⟨
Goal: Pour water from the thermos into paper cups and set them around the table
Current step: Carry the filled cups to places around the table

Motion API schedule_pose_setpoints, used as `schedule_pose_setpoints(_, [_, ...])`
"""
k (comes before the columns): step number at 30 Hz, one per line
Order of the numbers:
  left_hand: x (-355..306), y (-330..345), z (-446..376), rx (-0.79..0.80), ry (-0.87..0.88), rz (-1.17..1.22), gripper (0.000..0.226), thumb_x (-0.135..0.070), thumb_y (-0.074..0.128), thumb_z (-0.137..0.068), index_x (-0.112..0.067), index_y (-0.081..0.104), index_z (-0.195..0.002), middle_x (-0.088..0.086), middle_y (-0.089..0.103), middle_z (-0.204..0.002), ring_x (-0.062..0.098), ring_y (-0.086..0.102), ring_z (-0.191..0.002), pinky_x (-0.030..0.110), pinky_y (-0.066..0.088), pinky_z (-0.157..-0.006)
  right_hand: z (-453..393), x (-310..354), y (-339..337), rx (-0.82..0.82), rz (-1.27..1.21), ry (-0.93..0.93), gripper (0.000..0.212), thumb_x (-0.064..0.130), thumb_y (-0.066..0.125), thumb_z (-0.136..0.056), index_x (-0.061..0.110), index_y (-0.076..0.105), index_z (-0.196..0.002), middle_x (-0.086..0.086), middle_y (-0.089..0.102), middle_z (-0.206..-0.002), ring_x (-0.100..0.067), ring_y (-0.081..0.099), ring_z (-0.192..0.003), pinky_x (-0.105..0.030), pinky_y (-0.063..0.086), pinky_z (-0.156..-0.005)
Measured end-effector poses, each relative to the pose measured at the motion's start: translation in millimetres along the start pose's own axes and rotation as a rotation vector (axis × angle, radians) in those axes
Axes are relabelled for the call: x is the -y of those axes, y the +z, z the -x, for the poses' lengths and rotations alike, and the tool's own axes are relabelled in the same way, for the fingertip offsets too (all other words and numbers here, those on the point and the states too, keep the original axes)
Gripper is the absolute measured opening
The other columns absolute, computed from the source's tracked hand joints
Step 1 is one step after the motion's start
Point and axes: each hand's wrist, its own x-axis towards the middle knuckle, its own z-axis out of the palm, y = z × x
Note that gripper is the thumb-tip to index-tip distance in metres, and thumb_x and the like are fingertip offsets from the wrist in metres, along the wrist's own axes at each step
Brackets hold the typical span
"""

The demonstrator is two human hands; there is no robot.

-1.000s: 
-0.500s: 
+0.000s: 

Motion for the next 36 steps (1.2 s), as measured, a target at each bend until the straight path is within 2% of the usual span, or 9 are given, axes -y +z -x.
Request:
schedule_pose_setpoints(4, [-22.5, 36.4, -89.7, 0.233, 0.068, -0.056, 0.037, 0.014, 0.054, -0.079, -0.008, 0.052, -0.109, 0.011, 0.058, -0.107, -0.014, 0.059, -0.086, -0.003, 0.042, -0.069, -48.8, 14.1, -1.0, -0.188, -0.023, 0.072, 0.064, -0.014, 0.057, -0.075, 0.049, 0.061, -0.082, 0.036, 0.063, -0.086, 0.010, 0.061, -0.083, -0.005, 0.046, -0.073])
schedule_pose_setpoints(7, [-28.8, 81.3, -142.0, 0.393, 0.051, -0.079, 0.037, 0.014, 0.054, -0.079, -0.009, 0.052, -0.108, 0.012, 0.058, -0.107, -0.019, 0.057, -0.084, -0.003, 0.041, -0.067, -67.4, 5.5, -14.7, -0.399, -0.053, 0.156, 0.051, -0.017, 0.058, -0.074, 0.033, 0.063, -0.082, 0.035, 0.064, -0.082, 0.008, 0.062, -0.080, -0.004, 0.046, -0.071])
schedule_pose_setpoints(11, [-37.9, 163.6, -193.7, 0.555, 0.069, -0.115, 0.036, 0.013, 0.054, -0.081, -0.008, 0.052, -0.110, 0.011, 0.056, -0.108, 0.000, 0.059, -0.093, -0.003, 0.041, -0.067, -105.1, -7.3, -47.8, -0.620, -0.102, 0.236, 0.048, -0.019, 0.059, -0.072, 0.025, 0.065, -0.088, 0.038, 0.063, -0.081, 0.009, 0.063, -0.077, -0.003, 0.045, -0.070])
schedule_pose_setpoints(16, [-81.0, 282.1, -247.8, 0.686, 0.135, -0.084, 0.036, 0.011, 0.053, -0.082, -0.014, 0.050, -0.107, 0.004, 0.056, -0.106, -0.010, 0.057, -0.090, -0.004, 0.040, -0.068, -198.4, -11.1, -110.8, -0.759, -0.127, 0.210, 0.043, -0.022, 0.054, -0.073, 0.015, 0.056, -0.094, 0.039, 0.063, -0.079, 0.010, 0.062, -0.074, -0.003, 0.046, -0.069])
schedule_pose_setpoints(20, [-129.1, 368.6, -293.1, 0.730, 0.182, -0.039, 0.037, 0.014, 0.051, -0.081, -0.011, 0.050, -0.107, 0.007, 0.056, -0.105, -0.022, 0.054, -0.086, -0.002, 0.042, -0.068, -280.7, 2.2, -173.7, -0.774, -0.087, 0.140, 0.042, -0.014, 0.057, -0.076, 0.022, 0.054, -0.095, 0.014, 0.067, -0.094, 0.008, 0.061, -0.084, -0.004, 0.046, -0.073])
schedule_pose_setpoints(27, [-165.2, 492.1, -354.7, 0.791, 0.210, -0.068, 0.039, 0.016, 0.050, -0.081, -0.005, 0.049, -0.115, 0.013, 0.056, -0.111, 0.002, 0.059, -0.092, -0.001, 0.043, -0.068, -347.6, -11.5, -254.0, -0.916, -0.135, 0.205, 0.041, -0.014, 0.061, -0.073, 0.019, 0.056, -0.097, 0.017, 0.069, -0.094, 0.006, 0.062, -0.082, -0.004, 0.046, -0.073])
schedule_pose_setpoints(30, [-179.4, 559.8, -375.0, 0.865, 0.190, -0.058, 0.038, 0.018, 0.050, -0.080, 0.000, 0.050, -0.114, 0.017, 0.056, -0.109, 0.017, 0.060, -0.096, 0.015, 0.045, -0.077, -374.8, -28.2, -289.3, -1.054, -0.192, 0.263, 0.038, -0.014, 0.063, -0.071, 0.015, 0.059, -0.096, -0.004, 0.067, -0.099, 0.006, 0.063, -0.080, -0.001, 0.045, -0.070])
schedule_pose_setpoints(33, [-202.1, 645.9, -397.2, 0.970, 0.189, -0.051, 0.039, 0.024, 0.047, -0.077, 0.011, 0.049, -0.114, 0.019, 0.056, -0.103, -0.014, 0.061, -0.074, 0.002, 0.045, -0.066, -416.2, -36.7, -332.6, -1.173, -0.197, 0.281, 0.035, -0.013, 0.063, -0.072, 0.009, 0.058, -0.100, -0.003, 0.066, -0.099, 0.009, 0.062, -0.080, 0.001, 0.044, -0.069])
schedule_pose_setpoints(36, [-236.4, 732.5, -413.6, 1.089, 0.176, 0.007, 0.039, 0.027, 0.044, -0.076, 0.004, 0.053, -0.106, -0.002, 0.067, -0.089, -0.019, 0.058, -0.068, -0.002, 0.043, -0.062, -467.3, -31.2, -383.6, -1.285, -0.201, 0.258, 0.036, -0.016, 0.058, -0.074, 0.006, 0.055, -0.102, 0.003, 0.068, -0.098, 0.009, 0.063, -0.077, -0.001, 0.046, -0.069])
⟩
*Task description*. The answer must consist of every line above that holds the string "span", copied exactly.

*Output of the task*.
Brackets hold the typical span
Motion for the next 36 steps (1.2 s), as measured, a target at each bend until the straight path is within 2% of the usual span, or 9 are given, axes -y +z -x.

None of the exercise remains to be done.